**PROMPT:** Go through the listing and return every line with "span" in it.

**DATA EXCERPT:**
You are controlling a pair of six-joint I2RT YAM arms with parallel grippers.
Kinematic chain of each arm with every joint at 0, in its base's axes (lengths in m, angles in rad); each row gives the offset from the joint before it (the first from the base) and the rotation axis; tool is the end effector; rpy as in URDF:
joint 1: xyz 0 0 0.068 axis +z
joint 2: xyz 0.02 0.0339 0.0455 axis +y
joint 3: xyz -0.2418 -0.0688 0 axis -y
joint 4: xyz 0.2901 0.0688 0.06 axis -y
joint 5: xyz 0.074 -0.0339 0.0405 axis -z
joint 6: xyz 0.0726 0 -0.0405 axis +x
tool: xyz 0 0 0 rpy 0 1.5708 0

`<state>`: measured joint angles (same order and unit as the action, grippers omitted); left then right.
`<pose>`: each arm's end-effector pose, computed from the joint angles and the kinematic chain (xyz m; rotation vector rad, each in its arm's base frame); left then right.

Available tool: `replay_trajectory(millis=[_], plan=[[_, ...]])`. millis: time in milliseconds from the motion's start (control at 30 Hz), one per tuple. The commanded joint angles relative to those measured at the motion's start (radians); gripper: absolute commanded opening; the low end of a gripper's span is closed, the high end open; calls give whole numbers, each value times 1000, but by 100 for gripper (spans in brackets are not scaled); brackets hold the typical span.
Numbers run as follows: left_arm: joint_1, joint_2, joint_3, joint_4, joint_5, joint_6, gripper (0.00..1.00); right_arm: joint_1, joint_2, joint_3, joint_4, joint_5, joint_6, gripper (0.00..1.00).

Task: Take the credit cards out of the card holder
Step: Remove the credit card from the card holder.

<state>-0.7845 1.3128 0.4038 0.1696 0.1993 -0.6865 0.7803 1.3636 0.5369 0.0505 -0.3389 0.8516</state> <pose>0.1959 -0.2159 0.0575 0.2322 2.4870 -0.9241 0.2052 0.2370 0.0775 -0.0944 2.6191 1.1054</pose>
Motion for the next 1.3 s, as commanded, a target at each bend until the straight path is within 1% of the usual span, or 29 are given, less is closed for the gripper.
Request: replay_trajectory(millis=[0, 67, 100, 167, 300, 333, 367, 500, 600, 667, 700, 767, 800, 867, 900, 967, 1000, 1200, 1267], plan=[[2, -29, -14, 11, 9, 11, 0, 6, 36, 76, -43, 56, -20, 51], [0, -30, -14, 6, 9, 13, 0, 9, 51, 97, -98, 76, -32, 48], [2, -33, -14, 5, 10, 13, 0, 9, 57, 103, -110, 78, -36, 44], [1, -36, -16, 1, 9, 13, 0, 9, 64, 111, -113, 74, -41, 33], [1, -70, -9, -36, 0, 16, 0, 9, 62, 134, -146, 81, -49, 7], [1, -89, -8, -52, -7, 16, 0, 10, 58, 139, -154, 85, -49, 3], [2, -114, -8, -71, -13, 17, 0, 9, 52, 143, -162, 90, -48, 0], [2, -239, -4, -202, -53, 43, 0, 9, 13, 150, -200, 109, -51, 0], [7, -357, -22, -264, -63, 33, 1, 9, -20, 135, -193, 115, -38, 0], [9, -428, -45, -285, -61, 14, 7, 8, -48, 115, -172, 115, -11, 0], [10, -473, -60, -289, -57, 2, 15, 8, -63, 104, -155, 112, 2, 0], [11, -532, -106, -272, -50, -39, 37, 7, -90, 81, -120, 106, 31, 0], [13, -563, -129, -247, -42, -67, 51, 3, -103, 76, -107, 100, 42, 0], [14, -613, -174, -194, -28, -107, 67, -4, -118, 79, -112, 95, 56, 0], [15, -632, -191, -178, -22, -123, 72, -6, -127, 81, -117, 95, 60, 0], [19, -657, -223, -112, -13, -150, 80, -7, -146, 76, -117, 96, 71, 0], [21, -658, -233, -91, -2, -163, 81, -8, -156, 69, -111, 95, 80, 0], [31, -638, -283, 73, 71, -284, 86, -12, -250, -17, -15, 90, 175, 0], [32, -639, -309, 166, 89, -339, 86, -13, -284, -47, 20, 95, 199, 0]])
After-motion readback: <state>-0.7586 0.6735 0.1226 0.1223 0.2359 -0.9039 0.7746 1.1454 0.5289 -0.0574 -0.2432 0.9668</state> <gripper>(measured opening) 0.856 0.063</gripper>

**RESPONSE:**
Available tool: `replay_trajectory(millis=[_], plan=[[_, ...]])`. millis: time in milliseconds from the motion's start (control at 30 Hz), one per tuple. The commanded joint angles relative to those measured at the motion's start (radians); gripper: absolute commanded opening; the low end of a gripper's span is closed, the high end open; calls give whole numbers, each value times 1000, but by 100 for gripper (spans in brackets are not scaled); brackets hold the typical span.
Motion for the next 1.3 s, as commanded, a target at each bend until the straight path is within 1% of the usual span, or 29 are given, less is closed for the gripper.

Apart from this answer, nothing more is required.